Decenas de miles de ciudadanos se encuentran desbordados por la actual situación. Lo vemos en las crecientes colas del hambre, en el cierre de comercios, empresas y pymes, en el aumento de las desigualdades sociales, con más paro, pobreza y más exclusión entre los más desfavorecidos. Además, esta situación va acompañada de una degradación progresiva de los servicios públicos que, en lugar de atender a los ciudadanos en los momentos en los que más se les necesita, les falla estrepitosamente. Lo vemos en la sanidad donde, pese al esfuerzo de sus magníficos profesionales, se degrada día a día por la nefasta gestión que repercute en su calidad, en los servicios sociales dependientes de la Generalitat cada vez con más demoras o en la falta de ayudas que no llegan a quienes más lo necesitan. No lo digo yo. Lo dice el informe anual de la Sindicatura de Greuges que refleja ese nivel de desesperación e impotencia de los ciudadanos.
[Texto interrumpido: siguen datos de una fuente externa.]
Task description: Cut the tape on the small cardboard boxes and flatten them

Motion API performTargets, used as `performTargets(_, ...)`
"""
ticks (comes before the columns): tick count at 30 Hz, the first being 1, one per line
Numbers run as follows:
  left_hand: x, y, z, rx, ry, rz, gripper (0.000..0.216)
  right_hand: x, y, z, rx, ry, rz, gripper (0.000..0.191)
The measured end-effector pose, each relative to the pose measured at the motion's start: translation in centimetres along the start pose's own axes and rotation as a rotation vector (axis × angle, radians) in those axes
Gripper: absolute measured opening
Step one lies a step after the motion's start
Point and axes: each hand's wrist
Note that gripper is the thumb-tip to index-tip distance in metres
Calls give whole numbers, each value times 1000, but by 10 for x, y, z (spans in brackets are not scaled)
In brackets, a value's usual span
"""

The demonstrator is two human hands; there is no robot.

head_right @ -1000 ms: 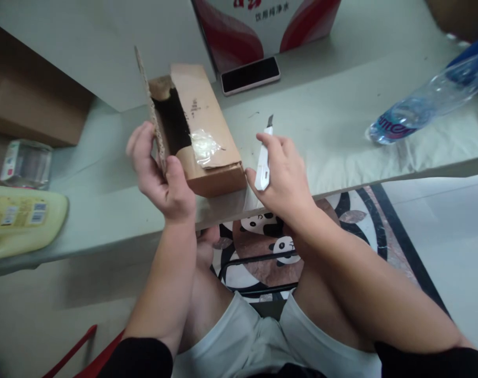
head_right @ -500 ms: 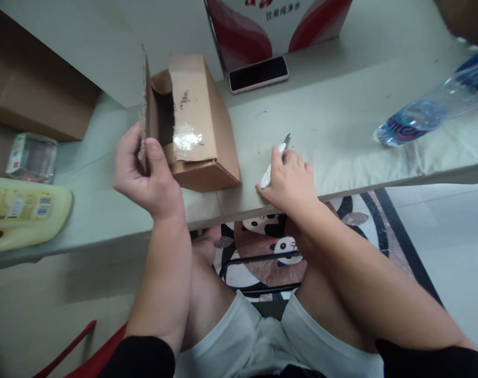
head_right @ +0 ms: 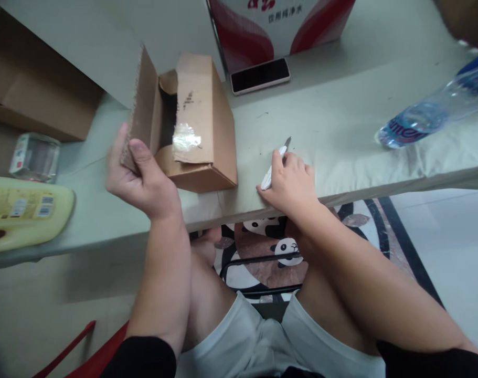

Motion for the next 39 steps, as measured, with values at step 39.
performTargets(39, -34, -17, -24, 186, -430, 295, 38, 0, 8, 6, 2, -95, -39, 95)
Point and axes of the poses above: each hand's wrist, its own x-axis away from the middle knuckle, its own y-axis out of the palm, z = x × y, and after that the axes turned 5 degrees about -y, right-handed
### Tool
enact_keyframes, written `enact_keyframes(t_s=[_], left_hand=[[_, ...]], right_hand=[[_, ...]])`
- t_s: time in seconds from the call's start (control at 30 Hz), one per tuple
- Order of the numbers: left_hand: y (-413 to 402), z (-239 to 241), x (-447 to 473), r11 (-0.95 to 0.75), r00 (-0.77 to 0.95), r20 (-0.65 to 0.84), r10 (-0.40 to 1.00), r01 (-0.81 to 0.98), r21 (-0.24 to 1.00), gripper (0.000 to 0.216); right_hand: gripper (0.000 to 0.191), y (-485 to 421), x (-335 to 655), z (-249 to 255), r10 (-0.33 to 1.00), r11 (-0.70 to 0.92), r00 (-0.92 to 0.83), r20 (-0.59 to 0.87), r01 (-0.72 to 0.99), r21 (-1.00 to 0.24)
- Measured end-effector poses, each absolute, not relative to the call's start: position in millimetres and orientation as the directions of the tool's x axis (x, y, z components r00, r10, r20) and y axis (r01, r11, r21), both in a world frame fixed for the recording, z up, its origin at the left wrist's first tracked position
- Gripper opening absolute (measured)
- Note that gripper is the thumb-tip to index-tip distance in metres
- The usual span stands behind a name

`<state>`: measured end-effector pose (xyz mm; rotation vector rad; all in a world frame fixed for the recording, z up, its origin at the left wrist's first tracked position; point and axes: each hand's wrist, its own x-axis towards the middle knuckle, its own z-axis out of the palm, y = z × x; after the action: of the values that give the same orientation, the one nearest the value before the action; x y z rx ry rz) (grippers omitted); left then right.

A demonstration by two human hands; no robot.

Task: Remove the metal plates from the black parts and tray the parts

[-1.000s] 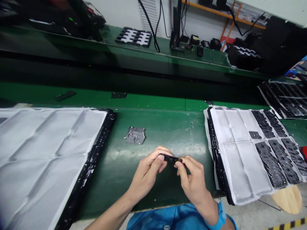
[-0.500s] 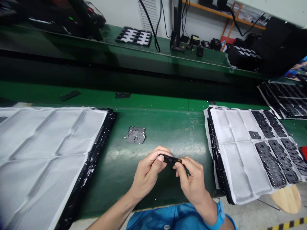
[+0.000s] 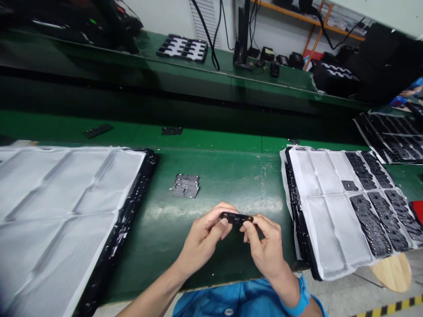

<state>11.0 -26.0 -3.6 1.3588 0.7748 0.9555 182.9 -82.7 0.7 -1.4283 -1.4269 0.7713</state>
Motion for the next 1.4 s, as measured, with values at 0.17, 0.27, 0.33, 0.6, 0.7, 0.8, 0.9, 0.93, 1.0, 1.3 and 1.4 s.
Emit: enact_keyframes(t_s=[0.17, 0.27, 0.33, 0.6, 0.7, 0.8, 0.9, 0.93, 1.0, 1.3, 1.4], left_hand=[[-23.2, 0.1, 9.8, -0.032, 0.426, 0.075, 0.902, -0.106, 0.994, 0.032], [-22.2, -2.0, 12.8, -0.048, 0.390, 0.081, 0.917, -0.096, 0.994, 0.034], [-22.3, -5.0, 14.5, -0.050, 0.382, 0.082, 0.920, -0.094, 0.994, 0.035], [-23.2, -8.8, 16.8, -0.046, 0.377, 0.056, 0.924, -0.034, 0.998, 0.026], [-20.7, -4.2, 11.4, -0.031, 0.443, 0.024, 0.896, 0.010, 0.999, 0.021], [-16.0, 2.2, 3.3, -0.028, 0.501, -0.016, 0.865, 0.081, 0.996, 0.019], [-11.8, 7.1, 0.1, -0.038, 0.500, -0.014, 0.866, 0.093, 0.995, 0.018], [-11.0, 7.9, 0.9, -0.036, 0.489, -0.007, 0.872, 0.080, 0.996, 0.019], [-10.2, 8.3, 4.2, -0.023, 0.463, 0.001, 0.887, 0.042, 0.999, 0.021], [-14.5, 0.5, 12.7, -0.006, 0.388, 0.029, 0.921, -0.061, 0.998, 0.025], [-16.2, 0.5, 12.0, -0.003, 0.385, 0.034, 0.922, -0.083, 0.997, 0.028]], right_hand=[[0.029, -83.1, 182.3, 0.7, 0.977, 0.126, 0.112, 0.181, 0.377, -0.918], [0.029, -82.5, 180.4, 1.5, 0.974, 0.143, 0.111, 0.199, 0.382, -0.913], [0.029, -82.1, 179.6, 1.6, 0.973, 0.145, 0.113, 0.202, 0.383, -0.912], [0.033, -80.5, 181.4, -0.3, 0.976, 0.112, 0.127, 0.175, 0.398, -0.911], [0.034, -80.2, 182.0, 0.2, 0.978, 0.078, 0.153, 0.143, 0.371, -0.925], [0.035, -80.0, 183.0, 1.0, 0.980, 0.020, 0.184, 0.081, 0.314, -0.949], [0.036, -79.8, 183.6, 1.4, 0.980, -0.004, 0.189, 0.056, 0.301, -0.954], [0.036, -79.7, 183.5, 1.5, 0.981, 0.000, 0.186, 0.060, 0.307, -0.952], [0.036, -79.8, 182.9, 1.9, 0.980, 0.017, 0.180, 0.080, 0.326, -0.945], [0.034, -80.2, 180.2, 4.6, 0.979, 0.067, 0.154, 0.131, 0.367, -0.928], [0.035, -80.0, 180.1, 5.0, 0.980, 0.071, 0.150, 0.134, 0.365, -0.928]])
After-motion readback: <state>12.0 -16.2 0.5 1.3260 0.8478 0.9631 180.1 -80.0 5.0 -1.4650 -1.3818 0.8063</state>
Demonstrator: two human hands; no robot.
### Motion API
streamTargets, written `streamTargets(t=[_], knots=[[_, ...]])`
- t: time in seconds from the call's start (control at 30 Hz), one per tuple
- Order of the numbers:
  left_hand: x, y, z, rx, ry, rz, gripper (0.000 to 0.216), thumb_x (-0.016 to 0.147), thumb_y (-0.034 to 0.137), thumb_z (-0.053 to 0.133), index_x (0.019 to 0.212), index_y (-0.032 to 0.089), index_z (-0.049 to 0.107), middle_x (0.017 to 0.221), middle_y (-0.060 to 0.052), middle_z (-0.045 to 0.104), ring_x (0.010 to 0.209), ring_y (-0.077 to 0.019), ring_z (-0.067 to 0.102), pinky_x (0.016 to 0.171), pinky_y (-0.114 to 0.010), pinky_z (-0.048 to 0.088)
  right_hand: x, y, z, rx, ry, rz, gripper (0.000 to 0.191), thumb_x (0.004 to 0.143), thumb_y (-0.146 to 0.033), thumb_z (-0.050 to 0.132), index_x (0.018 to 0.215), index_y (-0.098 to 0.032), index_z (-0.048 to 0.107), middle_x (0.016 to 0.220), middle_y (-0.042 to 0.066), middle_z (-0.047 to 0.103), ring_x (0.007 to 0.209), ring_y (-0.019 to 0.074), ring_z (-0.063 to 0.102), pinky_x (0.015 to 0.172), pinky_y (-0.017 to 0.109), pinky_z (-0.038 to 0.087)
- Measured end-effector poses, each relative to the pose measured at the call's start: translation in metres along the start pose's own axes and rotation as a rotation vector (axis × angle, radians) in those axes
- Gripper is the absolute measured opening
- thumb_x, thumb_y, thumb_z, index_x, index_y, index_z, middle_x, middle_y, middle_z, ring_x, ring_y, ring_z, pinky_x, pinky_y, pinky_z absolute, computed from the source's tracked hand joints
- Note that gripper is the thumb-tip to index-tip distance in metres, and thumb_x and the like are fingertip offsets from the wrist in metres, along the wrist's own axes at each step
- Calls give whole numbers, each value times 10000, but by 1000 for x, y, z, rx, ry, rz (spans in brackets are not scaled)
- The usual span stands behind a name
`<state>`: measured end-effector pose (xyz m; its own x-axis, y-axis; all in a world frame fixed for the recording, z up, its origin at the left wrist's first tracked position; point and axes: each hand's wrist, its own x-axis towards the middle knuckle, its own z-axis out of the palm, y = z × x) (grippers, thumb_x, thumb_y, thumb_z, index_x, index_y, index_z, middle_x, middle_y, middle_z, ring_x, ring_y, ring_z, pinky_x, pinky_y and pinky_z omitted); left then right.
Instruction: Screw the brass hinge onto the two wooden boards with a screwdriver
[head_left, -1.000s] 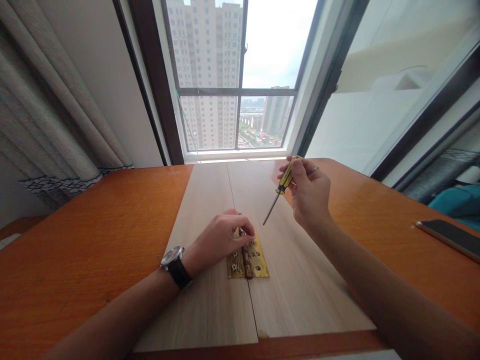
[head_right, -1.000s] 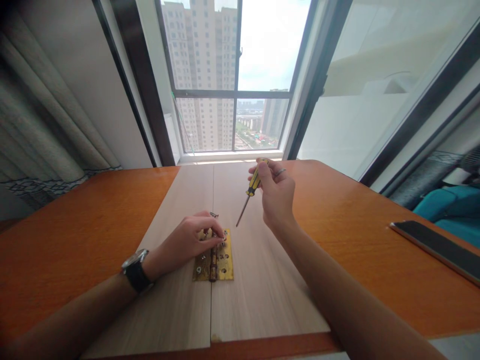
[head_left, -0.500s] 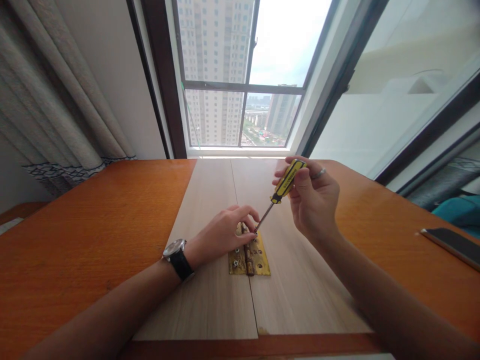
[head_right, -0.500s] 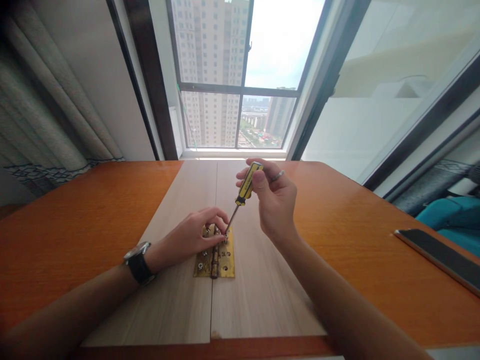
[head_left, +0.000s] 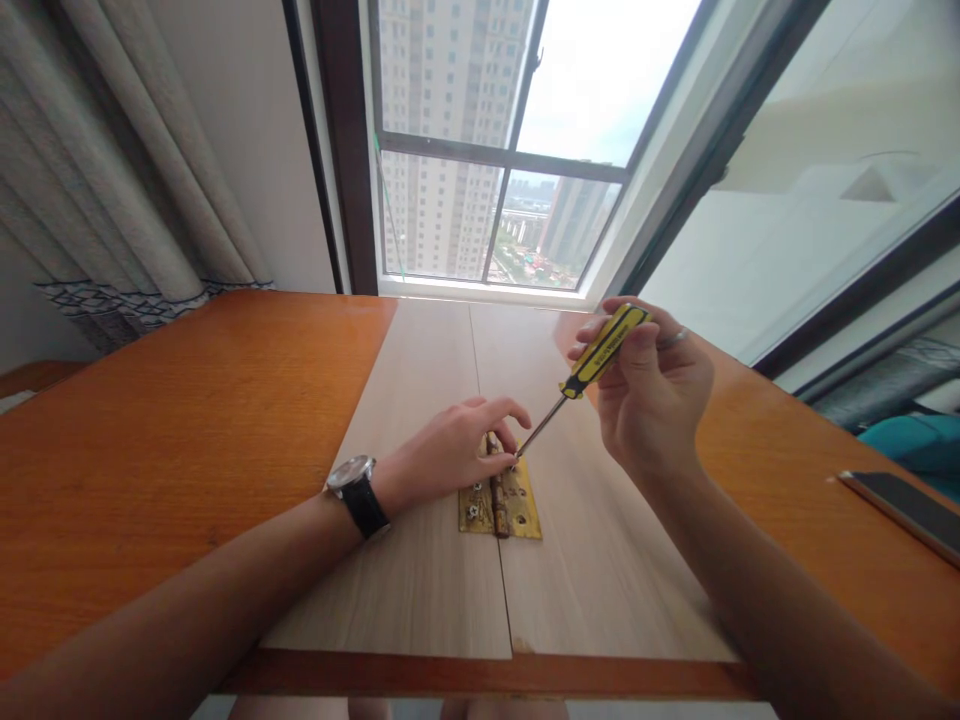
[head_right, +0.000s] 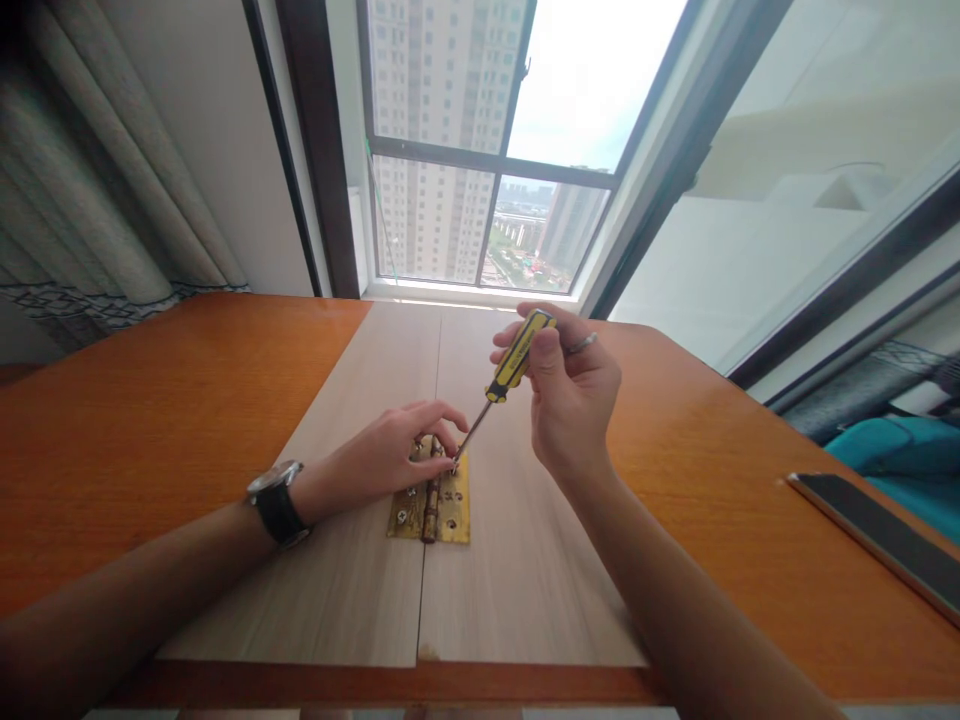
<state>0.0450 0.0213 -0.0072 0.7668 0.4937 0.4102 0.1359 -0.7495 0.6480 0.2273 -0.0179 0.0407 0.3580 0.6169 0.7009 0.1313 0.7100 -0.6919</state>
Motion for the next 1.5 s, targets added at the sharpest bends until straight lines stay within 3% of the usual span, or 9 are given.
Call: streamTargets(t=[0.47, 0.73, 0.97, 1.13, 1.3, 1.5], knots=[[2, 2, -2, 52, -26, 37, 103, 863, 81, 665, 888, 178, 688, 851, -18, 720, 859, -173, 638, 806, -275, 492, 1, 0, -1, 14, -31, 2, 316, 861, -551, 707, 989, -264, 745, 793, -3, 717, 659, 141, 676, 607, 284, 586], [2, 3, -2, 73, -31, 42, 132, 866, 66, 655, 897, 180, 715, 851, -19, 722, 851, -172, 628, 788, -268, 487, -1, -4, 0, 39, -103, 15, 289, 884, -523, 695, 1019, -273, 750, 794, -4, 718, 652, 143, 678, 586, 282, 569], [3, 1, -2, 49, -41, 63, 127, 864, 56, 676, 878, 177, 712, 840, -11, 733, 858, -177, 618, 785, -258, 480, -1, -1, -3, 20, -185, -29, 386, 876, -458, 729, 1247, -375, 665, 833, -17, 745, 728, 179, 708, 653, 339, 606], [3, -1, -1, 45, -41, 70, 137, 873, 52, 665, 869, 179, 714, 834, -9, 735, 856, -176, 617, 781, -252, 474, -2, -2, -3, 34, -225, -30, 290, 886, -435, 725, 1161, -346, 702, 835, -6, 748, 721, 185, 709, 629, 344, 610], [3, 2, -3, 17, -57, 59, 131, 898, 61, 641, 909, 169, 714, 870, -20, 744, 881, -183, 617, 817, -271, 480, -1, -5, -2, -23, -160, -63, 267, 832, -344, 789, 1086, -315, 710, 871, -5, 753, 795, 178, 706, 673, 327, 628], [2, 3, -5, -67, 19, 93, 230, 924, 57, 547, 1038, 177, 706, 982, -29, 756, 949, -178, 642, 906, -302, 496, -1, -6, 1, -57, -97, -152, 266, 813, -303, 812, 1015, -300, 639, 767, -32, 729, 659, 149, 674, 492, 244, 524]])
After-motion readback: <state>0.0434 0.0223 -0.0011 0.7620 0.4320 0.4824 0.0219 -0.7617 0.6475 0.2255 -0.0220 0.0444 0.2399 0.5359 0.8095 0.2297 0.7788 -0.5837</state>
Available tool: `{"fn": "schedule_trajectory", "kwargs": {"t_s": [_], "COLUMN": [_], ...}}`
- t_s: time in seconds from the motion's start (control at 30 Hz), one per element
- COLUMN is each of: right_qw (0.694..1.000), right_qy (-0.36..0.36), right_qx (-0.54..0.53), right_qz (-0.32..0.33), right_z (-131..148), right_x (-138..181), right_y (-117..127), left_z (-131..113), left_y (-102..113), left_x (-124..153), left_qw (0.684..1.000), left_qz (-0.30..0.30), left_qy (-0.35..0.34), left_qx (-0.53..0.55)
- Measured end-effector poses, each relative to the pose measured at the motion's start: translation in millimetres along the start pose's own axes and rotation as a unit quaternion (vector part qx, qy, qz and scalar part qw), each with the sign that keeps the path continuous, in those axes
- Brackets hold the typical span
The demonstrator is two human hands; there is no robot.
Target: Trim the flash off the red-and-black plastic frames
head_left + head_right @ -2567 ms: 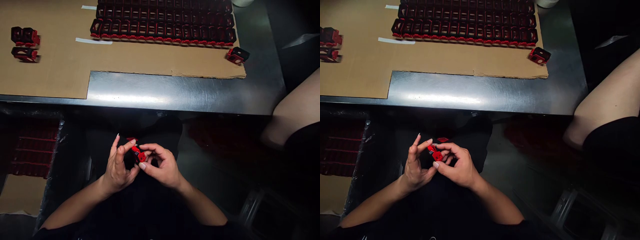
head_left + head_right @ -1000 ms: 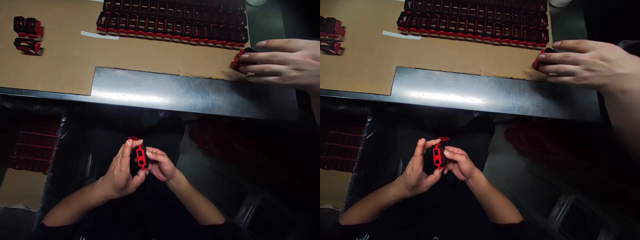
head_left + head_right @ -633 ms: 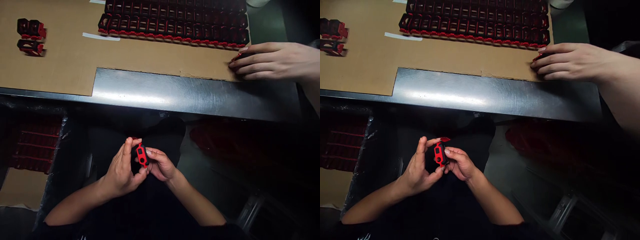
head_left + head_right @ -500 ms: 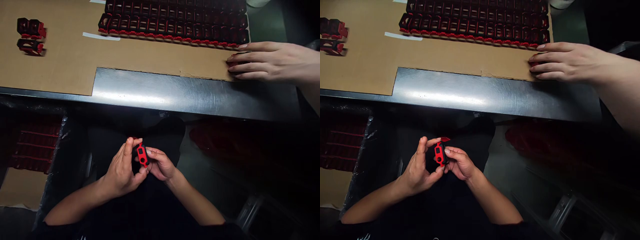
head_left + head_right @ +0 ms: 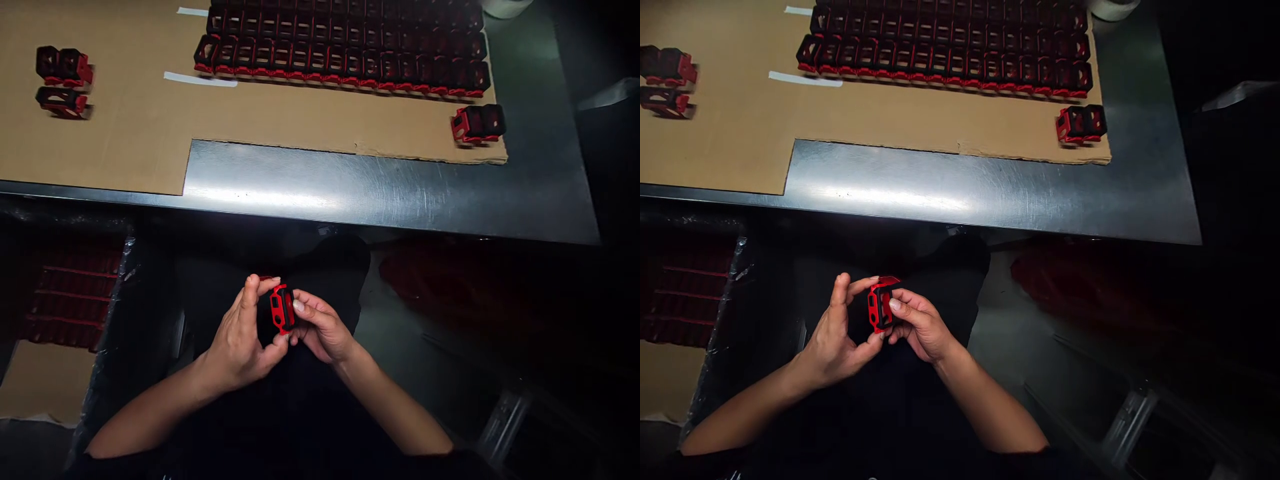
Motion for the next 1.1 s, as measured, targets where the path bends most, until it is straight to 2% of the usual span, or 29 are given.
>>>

Ante esta situación provocada por la nefasta gestión de Puig solo escuchamos por parte del presidente de la Generalitat declaraciones rimbombantes pero carentes de sustancia alejadas de la realidad de la calle. Desde el coche oficial y la moqueta se dedica a presentar iniciativas, una detrás de otra, sin ningún recorrido, que enseguida se desinflan como un souflé. Los famosos ximoanuncios. No parece haber aprendido nada, pese a todo lo sucedido en el último año. No demuestra tener ninguna voluntad de enmendar errores o reconocer fallos. Sigue encantado de conocerse. Quien no ve ninguna equivocación no puede rectificar nada. No plantea ninguna solución real a los problemas ni vemos avances contra el desastre de los miles de muertos que ha habido también en nuestra Comunitat. Sin embargo todavía se dedica a presumir y alardear del Botànic, no sabemos en base a qué, en lugar de pedir disculpas.

Gestión de las ayudas

Un ejemplo claro es en la gestión de las ayudas por la pandemia. Los ciudadanos de a pie no están viendo un euro. El tiempo apremia, las ayudas no llegan y los fondos europeos tampoco mientras nuestras empresas y autónomos se van quedando por el camino. Pero eso parece que a Puig y a la izquierda le da igual. Son daños colaterales de la permanencia en el poder a costa de lo que sea. Lo único a lo que se han dedicado, con notable éxito eso sí, ha consistido en tratar de adulterar la realidad y anestesiar a la población con la propaganda sin importar mentir de forma descarada, además de dedicarse con notable éxito a aumentar sin medida el número de asesores y chiringuitos a costa del salario público mientras nos suben los impuestos.

La gestión de Puig se resume en más pobreza. Aquello de «rescatar a las personas» o «no dejar a nadie atrás» parece que ha pasado al olvido.an abandonado a la gente a su suerte. Son los desamparados de Puig.